Where Are the Missing Galactic Satellites?

According to the hierarchical clustering scenario, galaxies are assembled by merging and accretion of numerous satellites of different sizes and masses. This ongoing process is not 100% efficient in destroying all of the accreted satellites, as evidenced by the satellites of our Galaxy and of M31. Using published data, we have compiled the circular velocity (V_circ) distribution function (VDF) of galaxy satellites in the Local Group. We find that within the volumes of radius of 570 kpc (400 h^-1 kpc assuming the Hubble constant h = 0.7) centered on the Milky Way and Andromeda, the average VDF is roughly approximated as n(> V_circ) ≈ 55 ± 11(V_circ/10 km s^-1)^-1.4±0.4 h³ Mpc^-3 for V_circ in the range ≈10-70 km s^-1. The observed VDF is compared with results of high-resolution cosmological simulations.

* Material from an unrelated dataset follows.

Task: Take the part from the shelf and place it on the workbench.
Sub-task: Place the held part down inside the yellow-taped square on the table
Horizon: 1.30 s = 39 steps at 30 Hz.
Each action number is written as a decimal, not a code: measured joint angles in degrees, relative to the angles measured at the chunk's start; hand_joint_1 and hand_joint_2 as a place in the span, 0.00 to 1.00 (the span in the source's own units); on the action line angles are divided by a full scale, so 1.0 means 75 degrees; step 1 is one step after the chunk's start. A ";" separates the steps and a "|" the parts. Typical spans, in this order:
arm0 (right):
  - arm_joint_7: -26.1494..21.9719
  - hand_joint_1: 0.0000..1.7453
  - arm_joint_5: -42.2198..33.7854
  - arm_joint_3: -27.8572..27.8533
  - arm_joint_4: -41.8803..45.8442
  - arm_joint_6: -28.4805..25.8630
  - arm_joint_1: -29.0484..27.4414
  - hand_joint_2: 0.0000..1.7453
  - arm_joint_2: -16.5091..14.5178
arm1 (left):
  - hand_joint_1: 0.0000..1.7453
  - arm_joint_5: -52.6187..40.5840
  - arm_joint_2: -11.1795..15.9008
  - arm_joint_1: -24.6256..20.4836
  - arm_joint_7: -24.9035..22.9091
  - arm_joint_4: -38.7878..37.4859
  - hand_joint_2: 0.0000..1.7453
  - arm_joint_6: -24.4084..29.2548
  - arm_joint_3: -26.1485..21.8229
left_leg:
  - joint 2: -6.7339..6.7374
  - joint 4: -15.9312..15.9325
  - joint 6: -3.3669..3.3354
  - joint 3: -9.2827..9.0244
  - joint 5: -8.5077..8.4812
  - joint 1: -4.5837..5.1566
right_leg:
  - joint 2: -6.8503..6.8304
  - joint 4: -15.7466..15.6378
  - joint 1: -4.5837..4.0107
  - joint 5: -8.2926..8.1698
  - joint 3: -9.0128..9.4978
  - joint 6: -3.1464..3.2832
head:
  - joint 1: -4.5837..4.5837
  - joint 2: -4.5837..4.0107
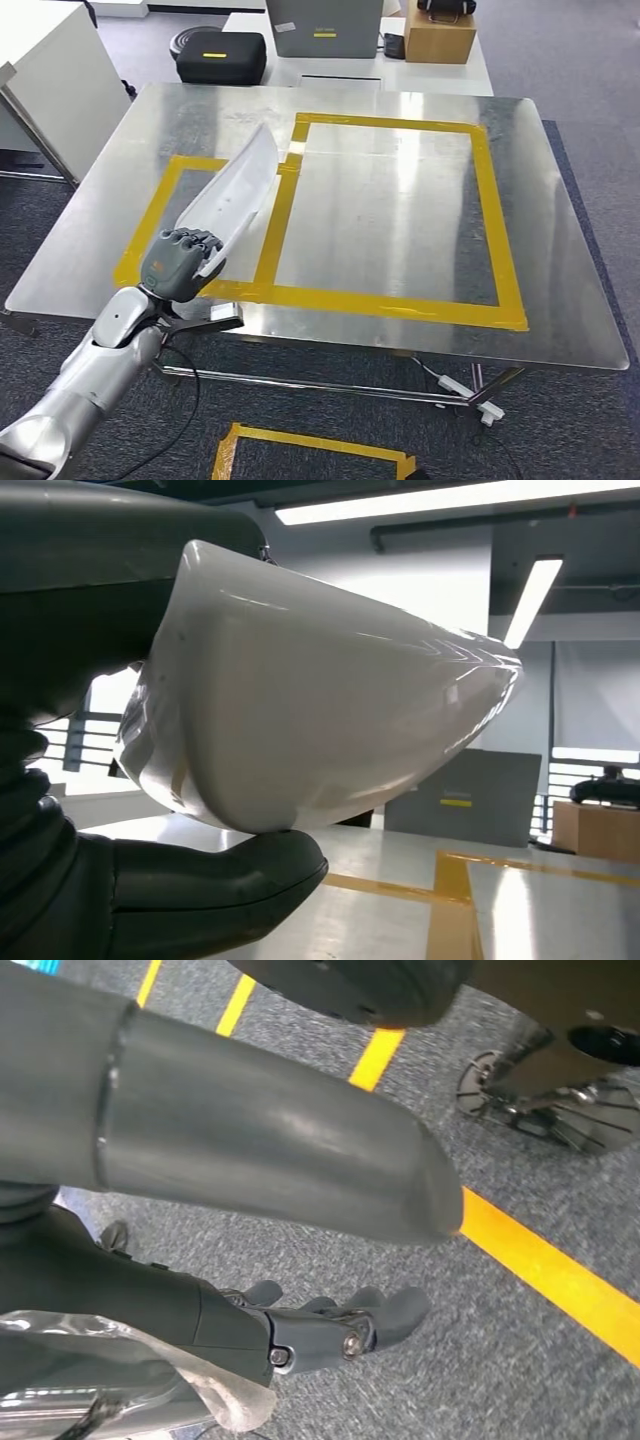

We find that the VDF in models is very different from the observed one: n(> V_circ) ≈ 1200(V_circ/10 km s^-1)^-2.75 h³ Mpc^-3. Cosmological models thus predict that a halo the size of our Galaxy should have about 50 dark matter satellites with circular velocity greater than 20 km s^-1 and mass greater than 3 × 10⁸ M_☉ within a 570 kpc radius. This number is significantly higher than the approximately dozen satellites actually observed around our Galaxy. The difference is even larger if we consider the abundance of satellites in simulated galaxy groups similar to the Local Group. The models predict ~300 satellites inside a 1.5 Mpc radius, while only ~40 satellites are observed in the Local Group. The observed and predicted VDFs cross at ≈50 km s^-1, indicating that the predicted abundance of satellites with V_circ ≳ 50 km s^-1 is in reasonably good agreement with observations. We conclude, therefore, that unless a large fraction of the Local Group satellites has been missed in observations, there is a dramatic discrepancy between observations and hierarchical models, regardless of the model parameters. We discuss several possible explanations for this discrepancy including identification of some satellites with the high-velocity clouds observed in the Local Group and the existence of dark satellites that failed to accrete gas and form stars either because of the expulsion of gas in the supernovae-driven winds or because of gas heating by the intergalactic ionizing background.